I have two programs both do the same thing but both when run gave totally different results. I am sure there is a lesson to learn from this and that will teach you a fundamental difference between the ‘if’ and the ‘while’. Can anyone explain to me why both the programs ran differently as I am only a novice?

//Using if
#include <iostream>  
using namespace std;  
  
        void CountDown(int nValue)  
{   cout << nValue << endl;
   if  (nValue > 0)  
   {  
  
    
   CountDown((nValue-1));}  
}  
  
void main(void)  
{  
    CountDown(10);  
      
}

Result when run:
10
9
8
7
6
5
4
3
2
1
0

//Using while

#include <iostream>  
using namespace std;  
  
        void CountDown(int nValue)  
{   cout << nValue << endl;
   while (nValue > 0)  
   {  
  
    
   CountDown((nValue-1));}  
}  
  
void main(void)  
{  
    CountDown(10);  
      
}

Result when run:
0
0
0
0
0
0
0
0
0
0
0
0
0
0
0
0
0
0
0
0
0
0
0
0
0^C

Weird isn't it ?

The output for the second is actually this:

10
9
8
7
6
5
4
3
2
1
0
0
0
etc...

You can't see the first ten numbers since they go by too fast. Try putting a pause in there. Hit the enter key repeatedly.

//Using while

#include <iostream>  
using namespace std;  
  
void CountDown(int nValue)  
{   
   cout << nValue << endl;
   while (nValue > 0)  
   {  
       cin.get();
       CountDown((nValue-1));
   }  
}  
  
int main()  
{  
    CountDown(10); 
    return 0;
}

You're in an infinite while loop. nValue never decreases so if you get into that while loop you will never leave.

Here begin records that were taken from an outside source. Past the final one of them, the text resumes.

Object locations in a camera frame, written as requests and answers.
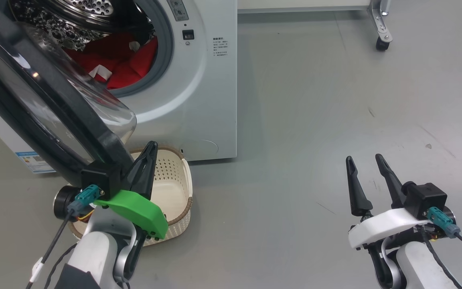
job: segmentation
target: white plastic basket
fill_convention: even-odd
[[[192,176],[185,158],[178,152],[166,148],[158,150],[151,201],[167,216],[168,231],[165,239],[146,240],[144,246],[160,243],[185,232],[190,223],[192,207]],[[69,229],[81,238],[87,225],[83,222],[69,223]]]

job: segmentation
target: washing machine door
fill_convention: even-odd
[[[72,185],[94,160],[132,158],[123,143],[136,127],[131,110],[51,43],[44,31],[0,11],[0,116]]]

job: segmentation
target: stainless steel drum
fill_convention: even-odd
[[[143,44],[154,28],[132,0],[9,0],[15,20],[42,28],[62,47],[83,50],[93,40],[130,31]]]

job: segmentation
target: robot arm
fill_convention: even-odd
[[[96,196],[90,202],[97,207],[64,265],[56,289],[121,289],[125,284],[129,287],[145,240],[152,236],[156,240],[165,238],[168,230],[165,215],[150,201],[157,154],[158,144],[150,142],[126,173],[118,165],[91,163],[81,172],[82,184],[87,189],[67,185],[57,194],[55,216],[74,221],[72,212],[82,212],[88,204],[80,204],[80,196],[88,188],[97,188],[97,194],[89,194]],[[43,264],[45,260],[41,258],[39,262]],[[34,271],[28,288],[37,274]]]
[[[423,243],[428,243],[429,238],[448,236],[448,232],[427,218],[432,207],[444,211],[455,225],[453,213],[444,206],[447,194],[431,183],[401,185],[383,156],[377,154],[376,160],[390,191],[392,209],[372,216],[372,204],[365,197],[357,179],[356,166],[349,156],[346,164],[351,213],[361,217],[361,223],[349,231],[350,246],[368,251],[377,281],[383,289],[456,288],[458,284],[446,275]]]

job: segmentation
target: red cloth
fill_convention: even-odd
[[[112,90],[141,80],[152,66],[158,49],[158,39],[151,39],[137,52],[130,49],[130,42],[133,41],[131,33],[114,33],[89,42],[83,51],[64,51],[87,73],[95,74],[95,80],[106,82],[106,87]]]

Your while statement is a recursively infinite loop.

10 will always be greater than 0, so will 9 then 8 then 7 then 6 then 5 then 4 then 3 then 2 then 1 but not zero.

Because of this, the statement (while 1 > 0) keeps printing out CountDown(0) and therefore you see 0's on the screen.

You may not be seeing the other values 10-0 because they happen so fast since your program gets flooded with zeros.

You may want to use either a reference to an int or a locally scoped int that takes the value of the argument and then change the local int as the while loop iterates--

void CountDown(int nValue)  
{   
  int num = nValue;

  while (num > 0)  
  {  
     cout << (num--) << endl;
  }  
}
//Using while

#include <iostream>
using namespace std;

void CountDown(int nValue)
{
   cout << nValue << endl;
   while (nValue != 0)
   {
       cin.get();
       CountDown((nValue-1));
   }
}

int main()
{
    CountDown(10);
    return 0;
}

this is should work ? but why isn't this too ?

//Using while

#include <iostream>
using namespace std;

void CountDown(int nValue)
{
   cout << nValue << endl;
   while (nValue != 0)
   {
       cin.get();
       CountDown((nValue-1));
   }
}

int main()
{
    CountDown(10);
    return 0;
}

this is should work ? but why isn't this too ?

It "works" in that it allows you to see the numbers. They don't go by so fast that you can't see them. Hit the "Enter" key and another number appears so you can see what is going on. One number appears every time you hit enter. It's your code, just with the cin.get() added. It doesn't "work" in that you still have your infinite while loop, so it goes on forever. Try replacing the function with the one Alex posted to see how a while loop counts down. Generally you don't mix a while loop with recursion in a situation like yours.